— ACTIVITY —
Only the lines from the top of the following listing through the line with "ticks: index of" belong in your answer, exactly as written.

— THE DATA —
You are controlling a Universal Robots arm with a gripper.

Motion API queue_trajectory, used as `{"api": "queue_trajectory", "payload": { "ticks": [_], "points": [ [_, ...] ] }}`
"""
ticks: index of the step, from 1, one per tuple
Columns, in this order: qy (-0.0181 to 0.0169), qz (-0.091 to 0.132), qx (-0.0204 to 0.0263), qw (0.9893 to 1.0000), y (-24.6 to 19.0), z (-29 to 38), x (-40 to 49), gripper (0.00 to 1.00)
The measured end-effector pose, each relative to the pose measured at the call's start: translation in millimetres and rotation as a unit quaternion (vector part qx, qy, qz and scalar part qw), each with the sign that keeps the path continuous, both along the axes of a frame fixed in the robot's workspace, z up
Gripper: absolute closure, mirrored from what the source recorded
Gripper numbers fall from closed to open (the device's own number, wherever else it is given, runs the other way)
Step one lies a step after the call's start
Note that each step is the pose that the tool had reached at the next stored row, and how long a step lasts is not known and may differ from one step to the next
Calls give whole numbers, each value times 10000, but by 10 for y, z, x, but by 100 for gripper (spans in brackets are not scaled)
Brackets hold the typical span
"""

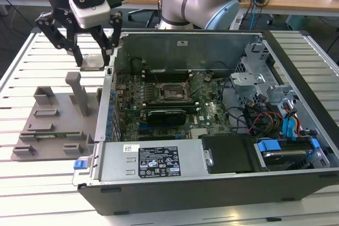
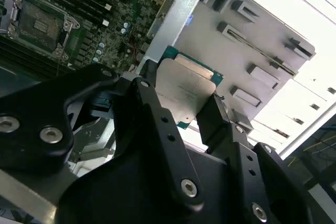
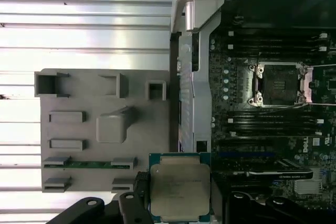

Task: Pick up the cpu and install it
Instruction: 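Pick up the cpu and move it towards the insertion slot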

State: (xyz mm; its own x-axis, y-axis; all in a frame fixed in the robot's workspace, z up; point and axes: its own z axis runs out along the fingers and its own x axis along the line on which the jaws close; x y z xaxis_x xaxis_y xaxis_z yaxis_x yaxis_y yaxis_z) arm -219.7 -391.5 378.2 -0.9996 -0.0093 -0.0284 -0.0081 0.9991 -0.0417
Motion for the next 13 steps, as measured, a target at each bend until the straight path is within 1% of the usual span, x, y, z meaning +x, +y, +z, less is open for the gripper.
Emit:
{"api": "queue_trajectory", "payload": {
  "ticks": [3,5,7,13],
  "points": [
    [0,0,0,10000,0,0,94,45],
    [0,0,0,10000,0,0,126,45],
    [0,0,0,10000,0,0,189,45],
    [0,0,0,10000,0,0,305,45]
  ]
}}
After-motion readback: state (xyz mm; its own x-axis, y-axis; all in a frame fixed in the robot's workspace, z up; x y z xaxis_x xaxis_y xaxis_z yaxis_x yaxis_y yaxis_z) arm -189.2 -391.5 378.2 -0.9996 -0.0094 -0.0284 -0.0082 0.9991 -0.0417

— ANSWER SECTION —
You are controlling a Universal Robots arm with a gripper.

Motion API queue_trajectory, used as `{"api": "queue_trajectory", "payload": { "ticks": [_], "points": [ [_, ...] ] }}`
"""
ticks: index of the step, from 1, one per tuple

There is nothing more to add to the answer.